The overall umbrella in this exciting area is “Molecular Informatics”. Here just a few insights into current developments:

Bio Model Analyzer is a sketching tool that enables users to draw out a biological system of interest (e.g. a genetic regulatory network) by dragging and dropping cells, their contents (DNA, proteins, etc.), extracellular components and relationships onto a simple canvas.

Azimuth is a machine learning system that allows researchers to more quickly and effectively use the powerful gene editing tool CRISPR. It predicts, which part of a gene to target when a scientist wants to knockout – or shut off – a gene. Machine learning enables the model to make predictions for any gene of interest, including those not seen in the experimental training data.
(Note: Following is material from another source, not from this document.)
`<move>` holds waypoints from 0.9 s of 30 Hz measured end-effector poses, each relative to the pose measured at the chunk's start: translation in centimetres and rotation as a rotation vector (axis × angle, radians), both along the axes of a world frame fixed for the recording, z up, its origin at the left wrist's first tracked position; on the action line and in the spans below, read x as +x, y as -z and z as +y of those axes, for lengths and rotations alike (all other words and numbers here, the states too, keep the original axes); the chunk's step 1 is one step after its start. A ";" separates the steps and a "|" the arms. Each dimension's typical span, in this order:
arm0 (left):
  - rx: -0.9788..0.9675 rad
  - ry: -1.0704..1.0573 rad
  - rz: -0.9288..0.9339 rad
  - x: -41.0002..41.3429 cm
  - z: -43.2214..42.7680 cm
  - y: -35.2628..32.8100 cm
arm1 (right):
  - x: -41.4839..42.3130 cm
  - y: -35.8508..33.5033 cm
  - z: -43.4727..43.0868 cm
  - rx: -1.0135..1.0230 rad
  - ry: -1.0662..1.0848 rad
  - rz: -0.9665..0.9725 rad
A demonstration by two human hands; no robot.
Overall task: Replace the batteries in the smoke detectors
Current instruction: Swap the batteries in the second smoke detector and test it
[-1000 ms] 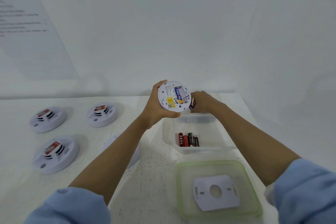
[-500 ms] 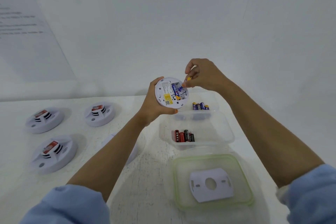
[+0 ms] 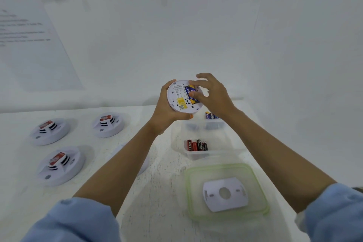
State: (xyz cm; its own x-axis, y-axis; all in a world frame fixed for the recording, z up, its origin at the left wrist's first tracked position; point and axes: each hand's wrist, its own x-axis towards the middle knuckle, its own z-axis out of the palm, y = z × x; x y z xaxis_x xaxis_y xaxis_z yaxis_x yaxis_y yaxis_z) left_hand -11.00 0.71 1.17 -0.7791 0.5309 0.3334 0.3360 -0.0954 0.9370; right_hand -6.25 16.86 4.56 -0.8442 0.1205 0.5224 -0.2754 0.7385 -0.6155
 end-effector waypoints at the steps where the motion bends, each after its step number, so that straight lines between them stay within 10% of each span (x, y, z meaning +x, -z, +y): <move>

Project Premonition is a system that aims to detect infectious disease outbreaks before they become widespread, with the goal of preventing major health disasters. Project Premonition seeks to detect pathogens in animals before these pathogens make people sick. It does this by treating a “mosquito as a device” that can find animals and sample their blood.

Virginia Tech boosted research with high-performance cloud computing. Provide storage and processing resources to handle exponentially increasing data and accelerate speed to insight by Cloud based data analysis. “Azure is enabling us to keep up with the data deluge in the DNA sequencing space. “We’re not only analyzing data faster, but analyzing it more intelligently.” said Wu Feng, Professor of Computer Science.